**TASK DETAILS:**
Only the pictures are to be left out; the listing itself is repeated exactly.

= = =

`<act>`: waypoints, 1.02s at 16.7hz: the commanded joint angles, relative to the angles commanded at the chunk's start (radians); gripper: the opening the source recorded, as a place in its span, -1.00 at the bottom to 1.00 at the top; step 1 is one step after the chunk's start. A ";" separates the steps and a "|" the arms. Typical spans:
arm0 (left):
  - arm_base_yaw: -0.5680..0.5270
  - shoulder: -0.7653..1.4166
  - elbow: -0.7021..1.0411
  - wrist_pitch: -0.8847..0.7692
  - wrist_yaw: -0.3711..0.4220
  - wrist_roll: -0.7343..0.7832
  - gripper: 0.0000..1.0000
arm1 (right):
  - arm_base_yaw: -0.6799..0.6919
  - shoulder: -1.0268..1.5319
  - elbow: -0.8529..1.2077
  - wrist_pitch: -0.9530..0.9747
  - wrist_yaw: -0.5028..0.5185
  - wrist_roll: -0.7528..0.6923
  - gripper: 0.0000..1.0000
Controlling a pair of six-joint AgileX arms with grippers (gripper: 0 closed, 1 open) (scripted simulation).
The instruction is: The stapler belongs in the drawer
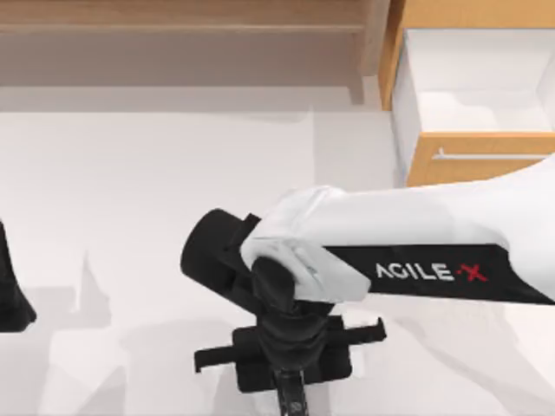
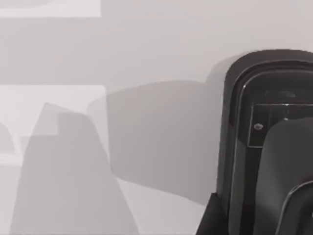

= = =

**SOLUTION FOR THIS PROBLEM:**
`<act>`: waypoints, 1.02s at 16.7hz: the commanded joint angles, relative to the angles commanded at the chunk's start (radians); gripper: the opening the source recorded, as a place in its span, -1.00 at the bottom to 1.00 at the top; step 1 is one step after the chunk's start. A ";" separates the steps and a "|" the arms. Typical spans:
arm0 (left):
  - arm_base_yaw: -0.5680..0.5270
  - shoulder: -0.7653..1.4166
  - elbow: -0.7021..1.0411
  - wrist_pitch: -0.8847..0.7692
  - wrist_yaw: -0.3711..0.4220
  - wrist_roll: -0.7343..0.7832
  - gripper: 0.0000..1.0000
arm1 (right):
  - arm_base_yaw: -0.6799..0.6919
  - shoulder: -1.0268..1.5319
  - elbow: -0.8529..1.2077
  - wrist_pitch: -0.9530..0.9747
  - wrist_yaw: -0.5028..0.5185
  - wrist_roll: -0.7528..0.6923
  - gripper: 0.0000..1.0000
Controlling a pair of six-joint AgileX arms with grippers (gripper: 0 closed, 1 open) (scripted simulation).
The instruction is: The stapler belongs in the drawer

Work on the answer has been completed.